Na mesma live, Guedes reclamou do tamanho do prato de comida do brasileiro de classe média. Segundo ele, os pratos dos europeus são relativamente pequenos e os nossos têm “sobras enormes”. Não sei onde ele viu isso, por onde eu ando não é assim. Os pratos grandes, ministro, são dos pobres e têm apenas arroz, feijão, farinha e macarrão. Muitos comem apenas um prato por dia. E olhe lá.

Narrativa

De vez em quando surgem como por passe de mágica palavras ou termos que presunçosamente tentam explicar de maneira mais elaborada um elemento já bastante conhecido. É o caso da palavra “narrativa”, que significa contar, descrever, apresentar um caso. Agora, a palavra está ganhando outro significado na CPI da Pandemia. Quer dizer mentira, segundo os inacreditáveis Marcos Rogério, Eduardo Girão e Jorginho Mello ou o inusitado Luís Carlos Heinze.
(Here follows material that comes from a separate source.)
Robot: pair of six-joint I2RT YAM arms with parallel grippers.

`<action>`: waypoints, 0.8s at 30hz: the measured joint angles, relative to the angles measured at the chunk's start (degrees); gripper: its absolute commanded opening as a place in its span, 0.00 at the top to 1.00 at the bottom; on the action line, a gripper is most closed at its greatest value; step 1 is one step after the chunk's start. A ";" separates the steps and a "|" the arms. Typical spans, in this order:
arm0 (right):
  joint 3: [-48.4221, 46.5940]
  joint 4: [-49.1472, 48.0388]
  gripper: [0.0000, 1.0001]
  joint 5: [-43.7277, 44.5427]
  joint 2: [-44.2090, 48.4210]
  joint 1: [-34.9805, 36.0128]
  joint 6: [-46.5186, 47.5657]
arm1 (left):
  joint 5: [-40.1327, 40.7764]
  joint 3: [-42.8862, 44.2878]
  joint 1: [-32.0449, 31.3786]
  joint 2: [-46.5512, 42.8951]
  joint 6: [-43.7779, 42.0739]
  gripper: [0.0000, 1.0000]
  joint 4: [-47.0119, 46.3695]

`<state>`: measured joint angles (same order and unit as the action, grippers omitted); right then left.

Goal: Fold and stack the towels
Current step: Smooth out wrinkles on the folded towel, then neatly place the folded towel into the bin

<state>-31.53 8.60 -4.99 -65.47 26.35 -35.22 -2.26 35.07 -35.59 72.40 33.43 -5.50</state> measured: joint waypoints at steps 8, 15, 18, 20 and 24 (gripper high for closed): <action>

Chega a dar preguiça.

Birrento

Esta é da semana passada, mas ainda vale por evidenciar o menino birrento que por vezes toma conta do presidente do Brasil. Sempre que é contrariado e não pode reagir de maneira drástica imediatamente, Bolsonaro faz beicinho. Vejam a imagem dele com Queiroga um dia depois de o ministro afirmar na CPI que não acredita em tratamento precoce para a Covid. Ele estava sentado, Queiroga se aproximou, falou alguma coisa e Bolsonaro não respondeu, não olhou para ele, fingiu que nem o via. No dia seguinte o chamou de “Um Certo Queiroga”.

Lula e Rodrigo

A capacidade aglutinadora de Lula não deixa dúvida. Melhor que ele, só Tancredo Neves, o maior conciliador da História política nacional que derrotou a ditadura. Enquanto os partidos de centro discutem um nome para ocupar a vaga do que chamam de terceira via, Lula vai construindo pontes. Vejam sua aproximação com Rodrigo Maia. Mesmo com Rodrigo estando em viés de baixa, é mais um passo do sapo barbudo.